19 U.S. 204 | SCOTUS | 1821
ANDERSON
v.
DUNN.
Supreme Court of United States.
*213 Mr. Hall, for the plaintiff in error, made three points.
The Attorney-General and Mr. Jones, contra.
*224 Mr. Justice JOHNSON delivered the opinion of the Court.
Notwithstanding the range which has been taken by the plaintiff's counsel, in the discussion of this cause, the merits of it really lie in a very limited compass. The pleadings have narrowed them down to the simple inquiry, whether the House of Representatives can take cognisance of contempts committed *225 against themselves, under any circumstances? The duress complained of was sustained under a warrant issued to compel the party's appearance, not for the actual infliction of punishment for an offence committed. Yet it cannot be denied, that the power to institute a prosecution must be dependent upon the power to punish. If the House of Representatives possessed no authority to punish for contempt, the initiating process issued in the assertion of that authority must have been illegal; there was a want of jurisdiction to justify it.
It is certainly true, that there is no power given by the constitution to either House to punish for contempts, except when committed by their own members. Nor does the judicial or criminal power given to the United States, in any part, expressly extend to the infliction of punishment for contempt of either House, or any one co-ordinate branch of the government. Shall we, therefore, decide, that no such power exists?
It is true, that such a power, if it exists, must be derived from implication, and the genius and spirit of our institutions are hostile to the exercise of implied powers. Had the faculties of man been competent to the framing of a system of government which would have left nothing to implication, it cannot be doubted, that the effort would have been made by the framers of the constitution. But what is the fact? There is not in the whole of that admirable instrument, a grant of powers which does not draw after it others, not expressed, but vital to *226 their exercise, not substantive and independent, indeed, but auxiliary and subordinate.
The idea is utopian, that government can exist without leaving the exercise of discretion somewhere. Public security against the abuse of such discretion must rest on responsibility, and stated appeals to public approbation. Where all power is derived from the people, and public functionaries, at short intervals, deposite it at the feet of the people, to be resumed again only at their will, individual fears may be alarmed by the monsters of imagination, but individual liberty can be in little danger.
No one is so visionary as to dispute the assertion, that the sole end and aim of all our institutions is the safety and happiness of the citizen. But the relation between the action and the end, is not always so direct and palpable as to strike the eye of every observer. The science of government is the most abstruse of all sciences; if, indeed, that can be called a science which has but few fixed principles, and practically consists in little more than the exercise of a sound discretion, applied to the exigencies of the state as they arise. It is the science of experiment.
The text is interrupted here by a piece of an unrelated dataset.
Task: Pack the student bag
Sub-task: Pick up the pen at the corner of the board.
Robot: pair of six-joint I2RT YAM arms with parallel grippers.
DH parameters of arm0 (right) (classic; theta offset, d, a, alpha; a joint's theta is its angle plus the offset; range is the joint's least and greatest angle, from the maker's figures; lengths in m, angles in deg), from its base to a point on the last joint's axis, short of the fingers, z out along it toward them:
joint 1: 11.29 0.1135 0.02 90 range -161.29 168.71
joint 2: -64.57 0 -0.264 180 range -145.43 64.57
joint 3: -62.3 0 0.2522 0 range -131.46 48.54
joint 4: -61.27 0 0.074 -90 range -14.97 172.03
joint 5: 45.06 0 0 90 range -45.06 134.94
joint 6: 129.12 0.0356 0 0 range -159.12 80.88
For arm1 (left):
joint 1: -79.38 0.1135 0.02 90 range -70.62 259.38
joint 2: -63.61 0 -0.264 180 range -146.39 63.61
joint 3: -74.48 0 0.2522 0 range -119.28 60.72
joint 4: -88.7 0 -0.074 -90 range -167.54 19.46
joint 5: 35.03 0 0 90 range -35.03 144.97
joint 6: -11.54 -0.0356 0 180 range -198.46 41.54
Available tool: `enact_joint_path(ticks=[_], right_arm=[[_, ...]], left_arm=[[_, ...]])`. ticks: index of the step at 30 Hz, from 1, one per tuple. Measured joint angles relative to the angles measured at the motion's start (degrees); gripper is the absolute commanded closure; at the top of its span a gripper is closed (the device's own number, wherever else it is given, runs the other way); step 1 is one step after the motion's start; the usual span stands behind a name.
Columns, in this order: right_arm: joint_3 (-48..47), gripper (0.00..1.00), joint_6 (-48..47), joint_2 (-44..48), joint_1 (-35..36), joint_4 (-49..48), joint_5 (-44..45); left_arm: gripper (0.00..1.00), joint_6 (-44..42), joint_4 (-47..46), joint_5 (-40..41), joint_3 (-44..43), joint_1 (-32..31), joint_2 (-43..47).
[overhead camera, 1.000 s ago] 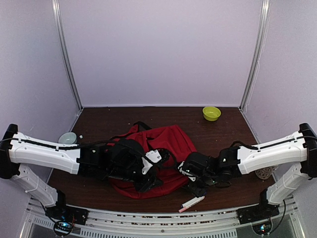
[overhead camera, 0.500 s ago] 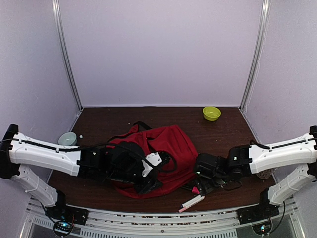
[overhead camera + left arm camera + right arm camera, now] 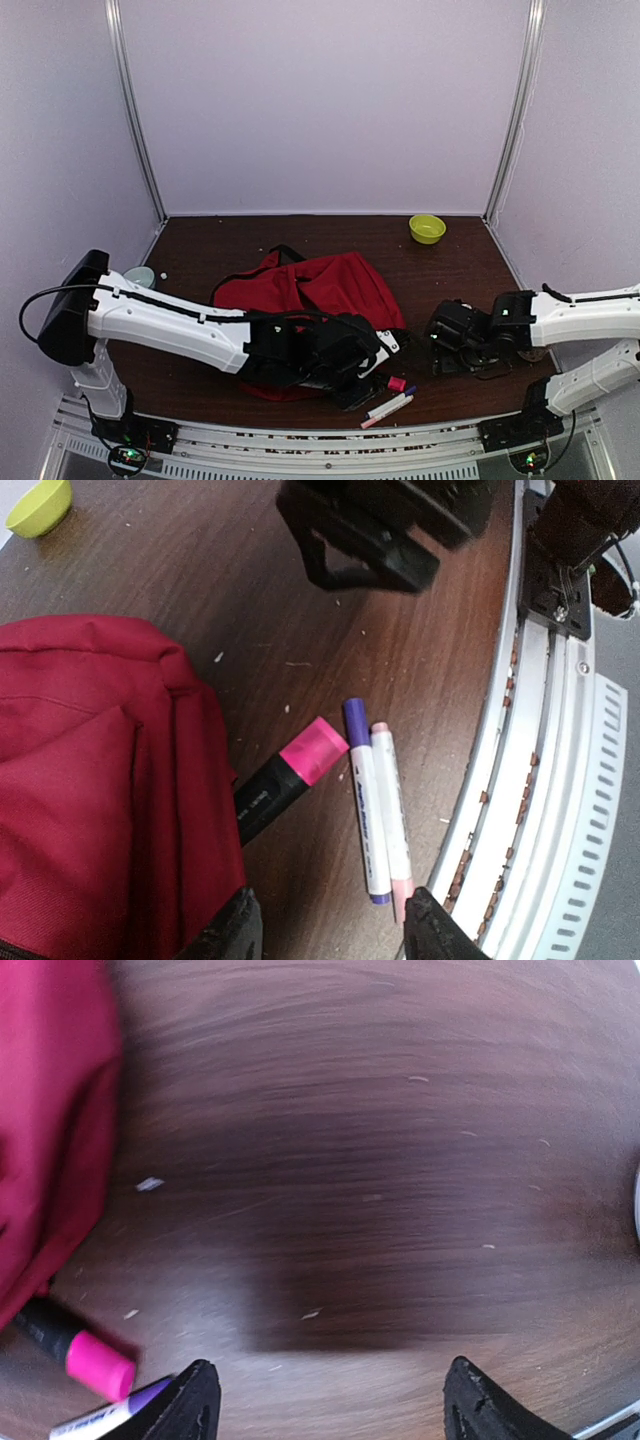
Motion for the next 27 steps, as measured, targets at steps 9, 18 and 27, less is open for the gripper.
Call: enact_joint_path(ticks=[9, 18, 27], right_arm=[[12.9, 0.24, 3.1, 15.1, -11.4, -5.6, -5.5], [12.2, 0.25, 3.0, 14.6, -12.0, -9.1, -8.4], [11.4, 0.25, 3.0, 15.2, -12.0, -9.5, -9.5]], left_arm=[[0.46, -1.4, 6.1, -0.5, -5.9, -1.4, -6.8], [0.45, -7.7, 18.1, -2.2, -23.1, -1.1, -17.1], [0.54, -9.8, 24.9, -2.3, -25.0, 0.2, -22.8]])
But if there is one maxim which necessarily rides over all others, in the practical application of government, it is, that the public functionaries must be left at liberty to exercise the powers which the people have intrusted to them. The interests and dignity of those who created them, require the exertion of the powers indispensable to the attainment of the ends of their creation. Nor is a casual conflict with *227 the rights of particular individuals any reason to be urged against the exercise of such powers. The wretch beneath the gallows may repine at the fate which awaits him, and yet it is no less certain, that the laws under which he suffers were made for his security. The unreasonable murmurs of individuals against the restraints of society, have a direct tendency to produce that worst of all despotisms, which makes every individual the tyrant over his neighbour's rights.
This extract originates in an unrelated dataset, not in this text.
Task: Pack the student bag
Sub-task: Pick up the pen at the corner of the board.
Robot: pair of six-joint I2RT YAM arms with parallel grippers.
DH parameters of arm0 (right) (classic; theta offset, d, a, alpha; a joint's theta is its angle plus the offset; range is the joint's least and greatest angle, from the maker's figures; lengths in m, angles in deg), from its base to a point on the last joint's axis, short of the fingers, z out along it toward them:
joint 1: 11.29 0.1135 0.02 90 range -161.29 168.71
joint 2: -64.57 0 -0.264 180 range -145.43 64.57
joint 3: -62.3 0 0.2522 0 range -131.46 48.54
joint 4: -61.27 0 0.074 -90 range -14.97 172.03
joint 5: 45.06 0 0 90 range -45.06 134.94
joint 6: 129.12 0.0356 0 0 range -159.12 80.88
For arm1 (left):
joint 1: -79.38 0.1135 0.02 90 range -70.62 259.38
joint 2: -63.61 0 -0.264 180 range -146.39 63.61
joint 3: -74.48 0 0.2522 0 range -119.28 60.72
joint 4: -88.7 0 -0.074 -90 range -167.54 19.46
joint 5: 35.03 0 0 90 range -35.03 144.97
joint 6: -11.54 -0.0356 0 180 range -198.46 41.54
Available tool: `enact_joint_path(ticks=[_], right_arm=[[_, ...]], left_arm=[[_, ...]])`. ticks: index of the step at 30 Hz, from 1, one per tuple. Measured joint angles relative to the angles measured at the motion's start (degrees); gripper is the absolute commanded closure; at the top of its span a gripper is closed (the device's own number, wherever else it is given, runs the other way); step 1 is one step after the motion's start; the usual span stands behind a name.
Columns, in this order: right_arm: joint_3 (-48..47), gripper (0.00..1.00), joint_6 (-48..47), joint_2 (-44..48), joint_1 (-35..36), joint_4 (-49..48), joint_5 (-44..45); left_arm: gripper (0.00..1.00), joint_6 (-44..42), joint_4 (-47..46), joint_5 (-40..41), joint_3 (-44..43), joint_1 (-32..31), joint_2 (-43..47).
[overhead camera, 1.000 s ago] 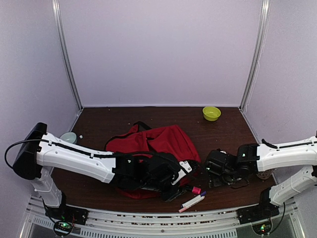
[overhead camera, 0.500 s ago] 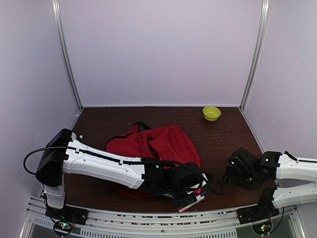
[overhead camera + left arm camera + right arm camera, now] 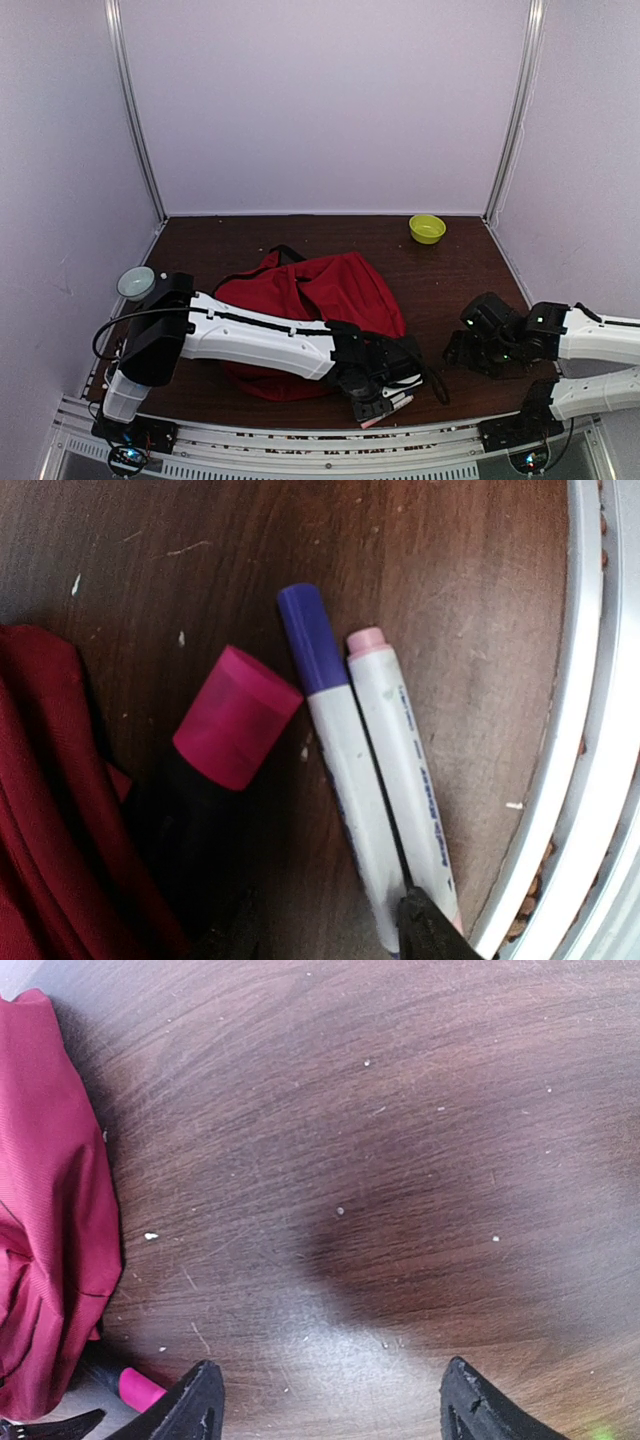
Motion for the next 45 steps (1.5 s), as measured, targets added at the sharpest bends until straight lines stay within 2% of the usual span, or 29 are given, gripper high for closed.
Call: enact_joint_path(ticks=[4, 13, 21, 28, 38, 45], right_arm=[[0.0, 0.26, 0.0, 0.9, 0.0, 0.0, -0.2], [0.0, 0.26, 0.0, 1.3, 0.0, 0.1, -0.6], [0.0, 0.26, 0.0, 1.7, 0.0, 0.1, -0.8], [0.0, 0.26, 0.0, 1.8, 0.0, 0.0, -0.9], [-1.2, 0.26, -1.1, 1.2, 0.0, -0.2, -0.9], [-5.0, 0.19, -4.1, 1.5, 0.0, -0.2, -0.2]], left_arm=[[0.55, 0.3, 0.0, 0.0, -1.3, 0.0, -1.3], [0.69, 0.5, -0.1, -0.2, -1.4, 0.0, -1.5], [0.73, 0.6, -0.4, -1.2, -1.4, 0.4, -2.3], [1.0, 0.7, -0.6, -1.9, -1.4, 0.8, -2.4], [1.0, 0.0, -3.5, -2.0, -1.1, 1.0, -2.4], [1.0, -0.1, -5.3, -1.8, -0.7, 2.1, -1.9]])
That "the safety of the people is the supreme law," not only comports with, but is indispensable to, the exercise of those powers in their public functionaries, without which that safety cannot be guarded. On this principle it is, that Courts of justice are universally acknowledged to be vested, by their very creation, with power to impose silence, respect, and decorum, in their presence, and submission to their lawful mandates, and, as a corollary to this proposition, to preserve themselves and their officers from the approach and insults of pollution.
It is true, that the Courts of justice of the United States are vested, by express statute provision, with power to fine and imprison for contempts; but it does not follow, from this circumstance, that they would not have exercised that power without the aid of the statute, or not, in cases, if such should occur, to which such statute provision may not extend, on the contrary, it is a legislative assertion of this right, as incidental to a grant of judicial power, and can only be considered either as an instance of abundant caution, or a legislative declaration, that the power *228 of punishing for contempt shall not extend beyond its known and acknowledged limits of fine and imprisonment.
But it is contended, that if this power in the House of Representatives is to be asserted on the plea of necessity, the ground is too broad, and the result too indefinite; that the executive, and every co-ordinate, and even subordinate, branch of the government, may resort to the same justification, and the whole assume to themselves, in the exercise of this power, the most tyrannical licentiousness.
This is unquestionably an evil to be guarded against, and if the doctrine may be pushed to that extent, it must be a bad doctrine, and is justly denounced.
But what is the alternative? The argument obviously leads to the total annihilation of the power of the House of Representatives to guard itself from contempts, and leaves it exposed to every indignity and interruption that rudeness, caprice, or even conspiracy, may meditate against it. This result is fraught with too much absurdity not to bring into doubt the soundness of any argument from which it is derived. That a deliberate assembly, clothed with the majesty of the people, and charged with the care of all that is dear to them, composed of the most distinguished citizens, selected and drawn together from every quarter of a great nation, whose deliberations are required by public opinion to be conducted under the eye of the public, and whose decisions must be clothed with all that sanctity which *229 unlimited confidence in their wisdom and purity can inspire, that such an assembly should not possess the power to suppress rudeness, or repel insult, is a supposition too wild to be suggested. And, accordingly, to avoid the pressure of these considerations, it has been argued, that the right of the respective Houses to exclude from their presence, and their absolute control within their own walls, carry with them the right to punish contempts committed in their presence; while the absolute legislative power given to Congress within this District, enables them to provide by law against all other insults against which there is any necessity for providing.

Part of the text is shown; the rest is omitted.